Entries taken from a collection:
========================================
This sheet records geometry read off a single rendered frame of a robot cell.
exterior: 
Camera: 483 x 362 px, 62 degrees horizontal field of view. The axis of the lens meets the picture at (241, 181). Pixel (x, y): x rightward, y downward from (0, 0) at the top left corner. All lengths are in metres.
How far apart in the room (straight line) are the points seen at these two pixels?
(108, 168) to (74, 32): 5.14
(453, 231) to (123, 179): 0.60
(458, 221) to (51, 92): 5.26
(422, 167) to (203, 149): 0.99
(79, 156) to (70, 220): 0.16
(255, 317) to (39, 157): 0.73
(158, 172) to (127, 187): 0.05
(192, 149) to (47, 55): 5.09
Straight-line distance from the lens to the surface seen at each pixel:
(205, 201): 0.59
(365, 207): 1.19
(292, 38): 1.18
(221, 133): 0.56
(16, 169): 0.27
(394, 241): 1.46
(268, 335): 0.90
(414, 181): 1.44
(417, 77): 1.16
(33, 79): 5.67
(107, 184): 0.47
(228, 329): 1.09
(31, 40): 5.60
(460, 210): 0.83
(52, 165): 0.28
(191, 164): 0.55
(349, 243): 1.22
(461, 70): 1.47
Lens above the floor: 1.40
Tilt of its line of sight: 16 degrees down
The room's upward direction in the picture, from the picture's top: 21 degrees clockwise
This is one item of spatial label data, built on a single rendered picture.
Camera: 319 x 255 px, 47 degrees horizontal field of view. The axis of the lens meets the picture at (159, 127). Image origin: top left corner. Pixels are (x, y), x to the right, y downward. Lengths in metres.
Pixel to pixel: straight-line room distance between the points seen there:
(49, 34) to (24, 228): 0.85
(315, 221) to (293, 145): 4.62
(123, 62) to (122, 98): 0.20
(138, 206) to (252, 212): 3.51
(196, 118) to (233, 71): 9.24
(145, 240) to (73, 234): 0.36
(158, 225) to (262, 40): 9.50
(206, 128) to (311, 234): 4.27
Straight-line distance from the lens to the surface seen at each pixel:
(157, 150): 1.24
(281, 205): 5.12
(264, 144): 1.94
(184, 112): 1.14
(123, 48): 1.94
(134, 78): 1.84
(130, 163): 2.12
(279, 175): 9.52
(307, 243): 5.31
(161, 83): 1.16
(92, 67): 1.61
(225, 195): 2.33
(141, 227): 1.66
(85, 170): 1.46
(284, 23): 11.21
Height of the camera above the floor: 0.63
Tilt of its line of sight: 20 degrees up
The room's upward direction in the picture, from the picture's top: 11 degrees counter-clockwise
========================================
Task directions |
With the line containing "(461, 70): 1.47" as the last one, please set down exactly the lines of the records above from their very first line, and nothing more.

Finished exercise |
This sheet records geometry read off a single rendered frame of a robot cell.
exterior: 
Camera: 483 x 362 px, 62 degrees horizontal field of view. The axis of the lens meets the picture at (241, 181). Pixel (x, y): x rightward, y downward from (0, 0) at the top left corner. All lengths are in metres.
How far apart in the room (straight line) are the points seen at these two pixels?
(108, 168) to (74, 32): 5.14
(453, 231) to (123, 179): 0.60
(458, 221) to (51, 92): 5.26
(422, 167) to (203, 149): 0.99
(79, 156) to (70, 220): 0.16
(255, 317) to (39, 157): 0.73
(158, 172) to (127, 187): 0.05
(192, 149) to (47, 55): 5.09
Straight-line distance from the lens to the surface seen at each pixel:
(205, 201): 0.59
(365, 207): 1.19
(292, 38): 1.18
(221, 133): 0.56
(16, 169): 0.27
(394, 241): 1.46
(268, 335): 0.90
(414, 181): 1.44
(417, 77): 1.16
(33, 79): 5.67
(107, 184): 0.47
(228, 329): 1.09
(31, 40): 5.60
(460, 210): 0.83
(52, 165): 0.28
(191, 164): 0.55
(349, 243): 1.22
(461, 70): 1.47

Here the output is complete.